Set the scene. This is real data — not a cleaned textbook dataset. It has all the problems real data has.

Demo: first look at Airbnb data

open in Colab

DEMO (~5 min). Walk through chapter 2, Part 1.

Key cells to run: - df.shape → (29,142, 96) — that’s 96 columns! - Select 11 columns: name, neighbourhood_group_cleansed, neighbourhood_cleansed, room_type, price, bedrooms, beds, security_deposit, number_of_reviews, review_scores_rating, accommodates - df.dtypes → note that most are int64/float64, text columns are object - df.describe() → scan the count row: different counts for different columns (missing data!) - df.head() → first impressions

End with: “we have 29,000+ listings, 11 columns, and already some gaps in the count row.”

what the demo showed

• 29,142 rows, 96 columns → selected 11
• dtypes: mix of int64, float64, object
• .describe() count row: some columns have fewer entries — missing data

six semantic types: continuous, discrete, nominal, ordinal, text, identifier

The six semantic types from the book. Price is continuous, bedrooms is discrete, borough is nominal, review scores could be treated as ordinal. The key lesson: pandas dtype tells you how it’s stored, not what it means.

part 2: distributions

Demo: price distribution

open in Colab

DEMO (~5 min). Walk through Part 2 of the chapter.

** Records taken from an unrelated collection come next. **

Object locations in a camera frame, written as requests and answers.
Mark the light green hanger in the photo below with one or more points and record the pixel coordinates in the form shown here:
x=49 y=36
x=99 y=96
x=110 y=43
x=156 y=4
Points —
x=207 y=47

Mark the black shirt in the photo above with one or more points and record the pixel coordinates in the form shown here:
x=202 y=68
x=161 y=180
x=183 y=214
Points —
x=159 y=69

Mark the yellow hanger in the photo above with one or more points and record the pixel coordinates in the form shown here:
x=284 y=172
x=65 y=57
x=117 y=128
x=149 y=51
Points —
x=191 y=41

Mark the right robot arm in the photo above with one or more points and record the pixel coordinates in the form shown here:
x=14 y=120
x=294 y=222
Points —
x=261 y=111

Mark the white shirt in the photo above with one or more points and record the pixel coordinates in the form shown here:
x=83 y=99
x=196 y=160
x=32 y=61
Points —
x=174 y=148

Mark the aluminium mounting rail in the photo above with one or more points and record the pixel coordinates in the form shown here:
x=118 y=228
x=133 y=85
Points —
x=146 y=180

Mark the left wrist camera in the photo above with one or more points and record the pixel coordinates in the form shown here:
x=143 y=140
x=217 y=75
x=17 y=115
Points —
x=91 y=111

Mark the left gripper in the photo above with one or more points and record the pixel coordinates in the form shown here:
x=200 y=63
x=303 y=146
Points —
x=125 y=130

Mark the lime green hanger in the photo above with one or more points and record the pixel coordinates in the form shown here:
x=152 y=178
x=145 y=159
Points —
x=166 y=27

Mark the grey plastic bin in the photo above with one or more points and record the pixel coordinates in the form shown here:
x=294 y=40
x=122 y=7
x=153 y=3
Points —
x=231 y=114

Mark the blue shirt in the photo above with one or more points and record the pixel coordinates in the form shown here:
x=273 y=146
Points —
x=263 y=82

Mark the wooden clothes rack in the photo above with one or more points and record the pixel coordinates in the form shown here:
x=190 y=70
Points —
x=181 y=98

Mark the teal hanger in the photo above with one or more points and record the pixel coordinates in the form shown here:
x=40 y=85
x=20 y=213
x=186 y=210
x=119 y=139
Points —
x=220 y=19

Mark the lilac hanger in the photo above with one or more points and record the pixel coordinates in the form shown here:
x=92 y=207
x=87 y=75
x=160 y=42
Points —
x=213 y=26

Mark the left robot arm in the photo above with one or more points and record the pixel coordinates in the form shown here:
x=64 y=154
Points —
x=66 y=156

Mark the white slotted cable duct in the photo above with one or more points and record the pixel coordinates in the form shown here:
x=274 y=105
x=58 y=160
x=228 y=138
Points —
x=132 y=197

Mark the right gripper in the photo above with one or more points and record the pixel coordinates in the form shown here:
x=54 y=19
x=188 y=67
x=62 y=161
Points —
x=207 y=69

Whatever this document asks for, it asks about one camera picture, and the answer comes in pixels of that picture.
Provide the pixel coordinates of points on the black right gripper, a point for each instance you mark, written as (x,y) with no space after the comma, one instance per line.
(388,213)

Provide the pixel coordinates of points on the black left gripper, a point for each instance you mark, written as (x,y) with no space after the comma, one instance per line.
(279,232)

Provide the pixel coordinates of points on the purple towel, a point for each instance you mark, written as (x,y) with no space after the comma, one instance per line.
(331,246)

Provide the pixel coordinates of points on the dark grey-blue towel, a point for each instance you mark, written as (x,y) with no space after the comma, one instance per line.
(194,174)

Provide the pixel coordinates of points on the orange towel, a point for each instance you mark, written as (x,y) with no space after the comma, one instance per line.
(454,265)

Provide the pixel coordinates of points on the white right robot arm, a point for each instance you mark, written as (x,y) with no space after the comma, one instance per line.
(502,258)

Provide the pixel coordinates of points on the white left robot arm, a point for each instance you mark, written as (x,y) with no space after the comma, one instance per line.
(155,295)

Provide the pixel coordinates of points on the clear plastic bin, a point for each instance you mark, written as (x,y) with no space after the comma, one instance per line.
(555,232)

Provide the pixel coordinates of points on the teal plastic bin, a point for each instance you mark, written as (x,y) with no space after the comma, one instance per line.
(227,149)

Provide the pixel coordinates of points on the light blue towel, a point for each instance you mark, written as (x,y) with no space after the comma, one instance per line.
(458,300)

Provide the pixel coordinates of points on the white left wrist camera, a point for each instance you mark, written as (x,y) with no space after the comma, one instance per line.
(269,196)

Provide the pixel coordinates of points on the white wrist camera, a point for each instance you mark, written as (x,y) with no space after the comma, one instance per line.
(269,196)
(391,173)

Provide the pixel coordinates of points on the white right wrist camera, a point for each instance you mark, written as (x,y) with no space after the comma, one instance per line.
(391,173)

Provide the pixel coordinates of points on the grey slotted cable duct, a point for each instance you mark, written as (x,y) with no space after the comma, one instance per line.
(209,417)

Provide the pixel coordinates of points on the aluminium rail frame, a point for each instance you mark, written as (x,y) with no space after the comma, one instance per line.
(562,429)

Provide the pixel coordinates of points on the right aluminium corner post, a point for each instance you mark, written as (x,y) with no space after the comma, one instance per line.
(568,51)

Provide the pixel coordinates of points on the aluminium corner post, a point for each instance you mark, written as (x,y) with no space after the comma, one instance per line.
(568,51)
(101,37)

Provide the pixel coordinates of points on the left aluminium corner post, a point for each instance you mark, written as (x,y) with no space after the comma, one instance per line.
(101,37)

Key cells to run: - Histogram of all prices → bunched at left, invisible tail - Zoom to $1–$500 → reveals the shape: peak near $100, long right tail - Before computing: ask students to estimate the mean vs. median - Show the histogram with mean (red dashed) and median (orange) marked

Key moment: “Most listings are $50–$200, but a few are $999. Does the mean represent a typical listing?”

what does “typical” mean?

the histogram tells a different story

dramatic right skew — long tail to $999/night

• most listings: $50–$200
• a few listings: $500+

which single number represents a “typical” listing?

This motivates the definitions that follow. Students have seen the histogram — now they need vocabulary to describe what they saw.

mean vs. median

mean

\(\bar{x} = \frac{1}{n}\sum_{i=1}^n x_i\)

• the arithmetic average
• sensitive to extreme values

median

the middle value when sorted

• half below, half above
• barely affected by outliers

Show these AFTER the histogram. The definitions land because students already have a visual intuition for why the mean is misleading here.

which summary do you trust?

the mean is $133. the median is $100.

if you price your listing at the mean, roughly what fraction of listings are cheaper than yours?

well over half — the right tail pulls the mean above most of the data

Give 15 seconds. The answer is well over half. This is the core lesson: when data is right-skewed, the mean overrepresents expensive listings. The median is a better measure of “typical.”

quartiles and IQR

quartiles

divide sorted data into four equal parts

• Q1 (25th percentile), Q2 (median), Q3 (75th percentile)

interquartile range (IQR)

Q3 − Q1 — the width of the middle 50%. a robust measure of spread.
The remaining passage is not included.